Topic: Extended integer I/O in C++0x


Author: Richard Smith <richard@ex-parrot.com>
Date: Thu, 20 Jan 2011 09:55:50 CST
Raw View
The current working draft [N3225] contains no facilities for formatted
I/O of extended integer types using iostreams, and it prohibits an
implementation from extending its iostream implementation to provide
it.  This is problematic because:

1) Simple code will compile but silently do the wrong thing.

E.g. assuming a 64-bit long long, an implementation is permitted to
parse the following literal as an extended integer type, but if so,
the long long inserter (operator<<) is called, resulting in an
implementation-defined (and likely unexpected) truncation of the
value:

   std::cout << 0x123456789ABCDEF00 << "\n";

2) The functionality already exists in the C library.

C99 and C++0x provide the %jd printf and scanf format specifiers for
the intmax_t type, and lower-level functions like strtoimax, so the
standard already requires implementations to support I/O on extended
integer types.  But the C-style functions are less type safe and less
convenient for use in templates.  Most authors recommend that
newcomers to the language should default to using iostreams instead of
stdio; having something as straightforward as this missing is likely
to be counter productive to that aim.

3) The natural implementation is not permitted.

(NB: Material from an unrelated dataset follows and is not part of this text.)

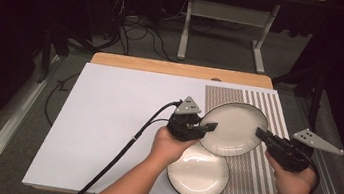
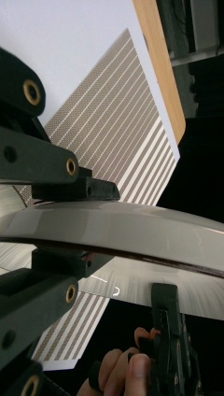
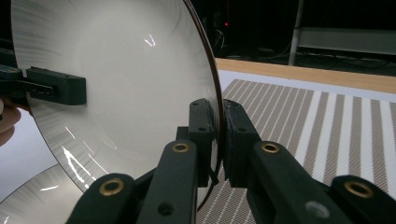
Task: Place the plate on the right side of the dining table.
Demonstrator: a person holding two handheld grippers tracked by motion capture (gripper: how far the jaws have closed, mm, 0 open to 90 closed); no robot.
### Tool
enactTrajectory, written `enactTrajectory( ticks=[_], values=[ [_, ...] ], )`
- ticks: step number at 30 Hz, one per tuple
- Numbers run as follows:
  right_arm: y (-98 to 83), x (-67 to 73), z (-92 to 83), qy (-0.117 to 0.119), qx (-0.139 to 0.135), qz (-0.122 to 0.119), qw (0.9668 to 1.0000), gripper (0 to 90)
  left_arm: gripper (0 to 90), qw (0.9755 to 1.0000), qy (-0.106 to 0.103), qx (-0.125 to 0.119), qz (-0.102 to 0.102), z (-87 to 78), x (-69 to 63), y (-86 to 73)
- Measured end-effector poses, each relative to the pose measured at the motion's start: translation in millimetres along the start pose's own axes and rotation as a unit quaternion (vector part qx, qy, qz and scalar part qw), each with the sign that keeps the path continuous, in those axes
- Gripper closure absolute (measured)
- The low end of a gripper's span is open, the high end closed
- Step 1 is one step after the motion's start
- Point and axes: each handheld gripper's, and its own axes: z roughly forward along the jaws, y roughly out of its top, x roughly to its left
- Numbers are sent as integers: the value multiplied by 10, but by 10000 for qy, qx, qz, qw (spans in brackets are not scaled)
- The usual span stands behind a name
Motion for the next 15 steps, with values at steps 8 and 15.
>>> enactTrajectory(
  ticks=[8, 15],
  values=[
    [-25, -144, -75, -153, -30, 104, 9998, 859, 718, 10000, -28, 71, 16, 204, -24, 67],
    [-56, -239, -135, -282, -51, 156, 9995, 860, 712, 9998, -112, 155, -23, 352, -30, 82]
  ],
)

It involves a extra basic_ostream::operator<< and
basic_istream::operator>> overloads.  It is probably best to have one
per extended type, as with the standard types.  Adding these overloads
is permitted under 17.6.4.5.  These would naturally call new overloads
of num_put::put and num_get::get, which can be sensibly reduced to one
for intmax_t and one for uintmax_t (instead of one per extended
type).  Again, permitted under 17.6.4.5.  But these should call new
virtual do_put and do_get overloads which are not permitted.

4) Implementations will probably implement it anyway.

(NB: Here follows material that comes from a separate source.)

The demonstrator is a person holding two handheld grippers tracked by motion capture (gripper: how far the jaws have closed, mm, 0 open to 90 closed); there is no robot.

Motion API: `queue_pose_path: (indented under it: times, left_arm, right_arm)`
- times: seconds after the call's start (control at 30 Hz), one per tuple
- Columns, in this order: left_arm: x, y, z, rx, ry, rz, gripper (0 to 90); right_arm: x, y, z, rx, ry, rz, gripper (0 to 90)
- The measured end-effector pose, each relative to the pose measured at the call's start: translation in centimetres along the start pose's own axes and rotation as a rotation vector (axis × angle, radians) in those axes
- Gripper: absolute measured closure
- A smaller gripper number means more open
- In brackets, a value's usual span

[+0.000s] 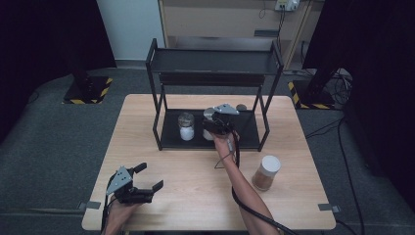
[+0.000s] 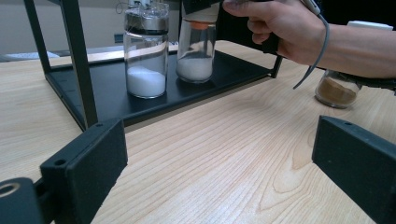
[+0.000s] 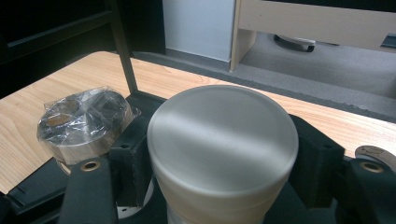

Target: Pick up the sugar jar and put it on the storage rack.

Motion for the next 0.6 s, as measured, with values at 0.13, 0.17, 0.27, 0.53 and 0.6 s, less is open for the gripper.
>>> queue_pose_path:
  times: [0.13,0.17,0.27,0.53,0.6]
  left_arm:
    - [0.03,0.0,0.03,-0.001,-0.004,-0.003,2.0]
    - [0.04,0.0,0.03,-0.001,-0.004,-0.003,2.0]
    - [0.03,-0.01,0.02,-0.004,-0.005,-0.003,2.0]
    - [0.03,-0.07,0.02,-0.01,-0.004,-0.004,2.0]
    - [0.04,-0.09,0.03,-0.011,-0.006,-0.005,2.0]
  right_arm:
    - [-0.16,0.01,-0.1,0.0,0.01,0.01,33.5]
    - [-0.16,0.02,-0.15,0.0,0.011,0.009,33.5]
    - [-0.19,0.02,-0.11,0.001,0.005,0.008,33.2]
    - [-0.12,0.16,0.22,0.015,-0.004,0.018,28.8]
    - [0.13,0.33,0.37,0.022,-0.015,0.027,25.6]
Point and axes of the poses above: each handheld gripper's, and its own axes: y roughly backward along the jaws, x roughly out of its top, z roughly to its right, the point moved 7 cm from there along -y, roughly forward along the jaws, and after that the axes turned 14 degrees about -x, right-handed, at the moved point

Experience with long long in C++98 suggests that implementations will
just add the aforementioned do_put and do_get overloads.  This causes
portability problems with user-defined num_put and num_get facets, as
different implementations require different collections of virtual
do_put and do_get overloads.  It makes it easier for the user if these
can be standardised, e.g. by mandating the extra overloads, except
when intmax_t is a typedef to long long, as that would cause a compile
error. (A user can test for that with a macro comparing INTMAX_MAX to
LLONG_MAX. If that's considered ugly, alternatives are to make a
gratuitous change to the signature or name so there's no conflict
between intmax_t and long long, or to remove the long long overloads
and have istream / ostream convert them to intmax_t.  The seemingly
conflicts with existing practice, though in practice the conflict is
minimal as almost all existing implementations with such functionality
have intmax_t as long long.)

5) The required change is simple, safe and self-contained.

It's a pure library change, and we already know from experience with
long long how to add I/O support for new integer types.  The
specification will run to a few extra paragraphs at most and will not
impact other parts of the standard as very few parts of the standard
library do I/O or use extended integers.

6) C++0x is the right time to make this change.

The long long overloads added in C++0x already represent an
incompatible change to the num_put and num_get facets, albeit one that
codifies existing practice; if another incompatible change is likely
to be required in the near future, this is the right time to make it.
As the change breaks backwards compatibility, it's probably not
appropriate for a TR.  Deferring to C++1x means having on incompatible
change now and other ten years down the line.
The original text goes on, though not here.